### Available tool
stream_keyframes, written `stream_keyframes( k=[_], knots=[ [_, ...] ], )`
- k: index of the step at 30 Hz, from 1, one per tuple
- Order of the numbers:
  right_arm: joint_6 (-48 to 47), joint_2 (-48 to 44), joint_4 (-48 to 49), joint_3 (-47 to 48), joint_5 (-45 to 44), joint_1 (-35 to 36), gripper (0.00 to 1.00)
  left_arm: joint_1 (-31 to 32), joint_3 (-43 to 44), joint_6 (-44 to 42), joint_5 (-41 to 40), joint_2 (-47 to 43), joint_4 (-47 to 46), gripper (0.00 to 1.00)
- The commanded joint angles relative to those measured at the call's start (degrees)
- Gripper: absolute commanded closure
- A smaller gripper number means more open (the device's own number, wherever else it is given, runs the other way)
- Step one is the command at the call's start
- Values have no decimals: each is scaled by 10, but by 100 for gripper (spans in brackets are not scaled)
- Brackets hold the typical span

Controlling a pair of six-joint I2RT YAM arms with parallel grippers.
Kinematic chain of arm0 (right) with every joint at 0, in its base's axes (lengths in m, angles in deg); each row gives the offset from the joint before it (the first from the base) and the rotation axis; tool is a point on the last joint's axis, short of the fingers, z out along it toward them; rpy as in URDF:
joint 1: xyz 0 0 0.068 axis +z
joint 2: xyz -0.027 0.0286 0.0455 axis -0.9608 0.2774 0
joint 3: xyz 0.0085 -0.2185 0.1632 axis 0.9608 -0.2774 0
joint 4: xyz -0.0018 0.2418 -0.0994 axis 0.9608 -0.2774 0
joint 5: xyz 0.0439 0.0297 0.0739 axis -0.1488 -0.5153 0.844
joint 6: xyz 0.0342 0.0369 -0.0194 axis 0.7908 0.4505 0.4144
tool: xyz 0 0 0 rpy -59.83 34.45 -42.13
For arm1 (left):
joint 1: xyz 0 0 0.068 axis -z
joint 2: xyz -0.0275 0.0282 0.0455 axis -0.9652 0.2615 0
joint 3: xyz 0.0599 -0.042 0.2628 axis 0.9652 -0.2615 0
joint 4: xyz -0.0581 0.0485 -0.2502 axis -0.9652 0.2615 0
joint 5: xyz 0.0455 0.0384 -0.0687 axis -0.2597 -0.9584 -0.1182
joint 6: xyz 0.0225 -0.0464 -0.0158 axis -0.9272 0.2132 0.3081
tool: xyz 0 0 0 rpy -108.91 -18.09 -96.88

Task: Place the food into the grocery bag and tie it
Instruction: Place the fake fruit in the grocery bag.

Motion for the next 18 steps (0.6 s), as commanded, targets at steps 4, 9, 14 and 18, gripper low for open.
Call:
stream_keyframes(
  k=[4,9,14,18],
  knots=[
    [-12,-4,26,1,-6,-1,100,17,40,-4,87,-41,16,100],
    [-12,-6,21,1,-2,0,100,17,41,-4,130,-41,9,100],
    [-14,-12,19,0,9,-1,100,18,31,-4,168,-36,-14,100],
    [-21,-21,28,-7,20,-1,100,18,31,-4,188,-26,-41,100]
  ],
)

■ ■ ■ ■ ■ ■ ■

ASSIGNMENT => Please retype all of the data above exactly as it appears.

SOLVED EXERCISE =>
### Available tool
stream_keyframes, written `stream_keyframes( k=[_], knots=[ [_, ...] ], )`
- k: index of the step at 30 Hz, from 1, one per tuple
- Order of the numbers:
  right_arm: joint_6 (-48 to 47), joint_2 (-48 to 44), joint_4 (-48 to 49), joint_3 (-47 to 48), joint_5 (-45 to 44), joint_1 (-35 to 36), gripper (0.00 to 1.00)
  left_arm: joint_1 (-31 to 32), joint_3 (-43 to 44), joint_6 (-44 to 42), joint_5 (-41 to 40), joint_2 (-47 to 43), joint_4 (-47 to 46), gripper (0.00 to 1.00)
- The commanded joint angles relative to those measured at the call's start (degrees)
- Gripper: absolute commanded closure
- A smaller gripper number means more open (the device's own number, wherever else it is given, runs the other way)
- Step one is the command at the call's start
- Values have no decimals: each is scaled by 10, but by 100 for gripper (spans in brackets are not scaled)
- Brackets hold the typical span

Controlling a pair of six-joint I2RT YAM arms with parallel grippers.
Kinematic chain of arm0 (right) with every joint at 0, in its base's axes (lengths in m, angles in deg); each row gives the offset from the joint before it (the first from the base) and the rotation axis; tool is a point on the last joint's axis, short of the fingers, z out along it toward them; rpy as in URDF:
joint 1: xyz 0 0 0.068 axis +z
joint 2: xyz -0.027 0.0286 0.0455 axis -0.9608 0.2774 0
joint 3: xyz 0.0085 -0.2185 0.1632 axis 0.9608 -0.2774 0
joint 4: xyz -0.0018 0.2418 -0.0994 axis 0.9608 -0.2774 0
joint 5: xyz 0.0439 0.0297 0.0739 axis -0.1488 -0.5153 0.844
joint 6: xyz 0.0342 0.0369 -0.0194 axis 0.7908 0.4505 0.4144
tool: xyz 0 0 0 rpy -59.83 34.45 -42.13
For arm1 (left):
joint 1: xyz 0 0 0.068 axis -z
joint 2: xyz -0.0275 0.0282 0.0455 axis -0.9652 0.2615 0
joint 3: xyz 0.0599 -0.042 0.2628 axis 0.9652 -0.2615 0
joint 4: xyz -0.0581 0.0485 -0.2502 axis -0.9652 0.2615 0
joint 5: xyz 0.0455 0.0384 -0.0687 axis -0.2597 -0.9584 -0.1182
joint 6: xyz 0.0225 -0.0464 -0.0158 axis -0.9272 0.2132 0.3081
tool: xyz 0 0 0 rpy -108.91 -18.09 -96.88

Task: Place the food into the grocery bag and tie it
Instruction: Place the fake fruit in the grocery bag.

Motion for the next 18 steps (0.6 s), as commanded, targets at steps 4, 9, 14 and 18, gripper low for open.
Call:
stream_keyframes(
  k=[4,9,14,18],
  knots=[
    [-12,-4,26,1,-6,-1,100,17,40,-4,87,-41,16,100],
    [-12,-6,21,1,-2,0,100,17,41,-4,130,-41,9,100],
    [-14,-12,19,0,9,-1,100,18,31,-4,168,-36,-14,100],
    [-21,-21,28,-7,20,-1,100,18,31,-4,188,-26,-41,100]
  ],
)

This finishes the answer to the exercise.